Nathan Marz, a leading thinker in real time analytics and founder of Storm (the real-time data processing tool recently adopted by Apache), is creating his Lambda architecture pattern based on this tenet. All well and good you may say if I’m processing billions
of tweets every hour, but that’s so far away from my world as to be completely irrelevant. My data
changes. Well of course it does, but if you look closely at the advantages of a world where nothing changes, you may want to reconsider your view.
For me, the 4 key advantages of immutable data are:
Today we are well versed and practiced in the back-up and recovery of systems (especially around the release of new code). However, we have all faced situations where an undiscovered problem has been left festering for an extended period, corrupting good
data and making the assessment of business impact almost impossible to measure forensically, the current state being the product of many updates over time.

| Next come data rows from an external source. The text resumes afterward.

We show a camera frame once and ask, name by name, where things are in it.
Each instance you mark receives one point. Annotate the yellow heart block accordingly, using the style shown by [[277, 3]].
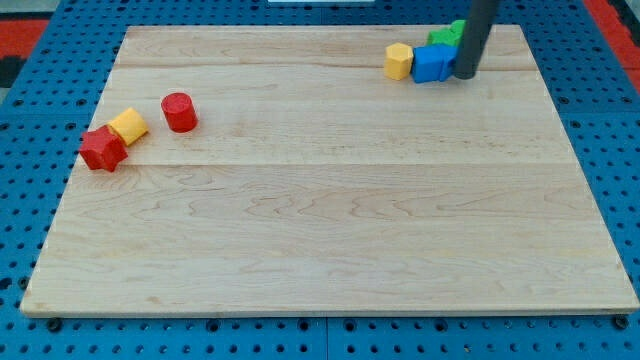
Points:
[[129, 125]]

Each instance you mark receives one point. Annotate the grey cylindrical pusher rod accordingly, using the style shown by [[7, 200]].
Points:
[[474, 37]]

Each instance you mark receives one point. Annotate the light wooden board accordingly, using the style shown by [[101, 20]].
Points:
[[315, 186]]

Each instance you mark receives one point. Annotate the red star block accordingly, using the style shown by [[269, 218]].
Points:
[[102, 149]]

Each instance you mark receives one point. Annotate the yellow hexagon block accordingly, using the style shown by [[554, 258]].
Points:
[[398, 61]]

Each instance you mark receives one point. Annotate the red cylinder block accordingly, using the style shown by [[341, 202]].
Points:
[[179, 112]]

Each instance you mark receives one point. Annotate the green block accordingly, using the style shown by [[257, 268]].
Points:
[[450, 35]]

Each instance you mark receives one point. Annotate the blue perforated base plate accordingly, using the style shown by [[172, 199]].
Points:
[[53, 100]]

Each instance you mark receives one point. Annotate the blue block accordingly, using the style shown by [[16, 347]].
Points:
[[433, 63]]

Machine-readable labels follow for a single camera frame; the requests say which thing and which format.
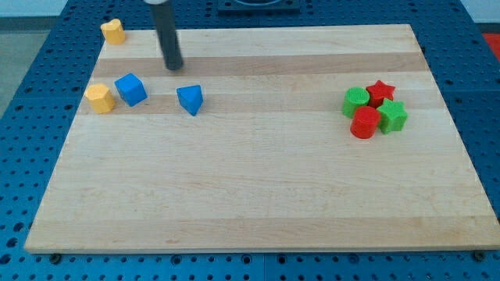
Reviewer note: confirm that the yellow hexagon block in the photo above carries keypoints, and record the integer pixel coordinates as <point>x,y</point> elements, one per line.
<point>100,98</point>

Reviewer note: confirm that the yellow heart block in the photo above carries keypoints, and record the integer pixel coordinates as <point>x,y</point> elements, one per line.
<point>113,32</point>

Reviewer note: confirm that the blue triangle block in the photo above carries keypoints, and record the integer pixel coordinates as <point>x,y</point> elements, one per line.
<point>190,98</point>

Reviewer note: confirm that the wooden board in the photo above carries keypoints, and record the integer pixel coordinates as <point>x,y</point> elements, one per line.
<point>269,163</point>

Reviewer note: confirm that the green cylinder block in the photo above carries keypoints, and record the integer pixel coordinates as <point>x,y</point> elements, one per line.
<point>355,97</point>

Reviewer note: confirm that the red cylinder block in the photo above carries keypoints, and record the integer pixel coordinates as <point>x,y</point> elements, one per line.
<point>365,122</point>

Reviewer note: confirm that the blue cube block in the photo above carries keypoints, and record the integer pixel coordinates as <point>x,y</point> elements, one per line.
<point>131,89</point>

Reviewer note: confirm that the red star block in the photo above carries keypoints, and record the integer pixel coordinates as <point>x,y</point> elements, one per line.
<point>378,92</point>

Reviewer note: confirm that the green star block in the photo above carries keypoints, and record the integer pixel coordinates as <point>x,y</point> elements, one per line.
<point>392,116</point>

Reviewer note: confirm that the dark cylindrical pusher stick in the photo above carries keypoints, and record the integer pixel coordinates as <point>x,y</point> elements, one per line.
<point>164,19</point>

In such instances, our solution is to try and recover from the last known ‘good’ state and replay. However,
wouldn’t it be far easier if our original data hadn’t changed and we could atomically review all changes in the data store itself? Even if the logic is correct and we have stray data values, we can at least exclude them individually if appropriate.
Audit trails usually only store manually entered data, and automated intra-day data is often discarded. This means that that if you suddenly find discrepancies in your data it can be extremely difficult to discover and rectify the root cause of the problem.
With immutable data you are guaranteed to have all the data you need available to solve the issue and ensure that it doesn’t occur again. It may not be easy to manage all that data, but at least you have it.
In solution development, as in other areas of life, we always strive to keep things as simple as possible. When dealing with data, we are faced with a choice between making the write complex or making the read complex. Qualitatively writing (having to cope
with locking, hashing, incremental versioning and the like) is inherently more complex than reading (working out what the correct value is either now or in the past), so it makes sense to keep the write as simple as possible.
We are not locked into a subset of functions across the data. Given access to immutable data we can construct results / statistics as they were at any previous point in time or aggregate the data in a new way and generate data for backtesting or analytics.
Given the above rationale, perhaps it’s time that we review our architectural principles. My encounter with big data has taught me that there are a number of benefits to working with immutable data. In my opinion, we should include the architectural principle
that “data is immutable” and make exceptions where we need to apply storage and processing constraints. So, “data is immutable” is going into my boilerplate principles list. Let’s see how this goes!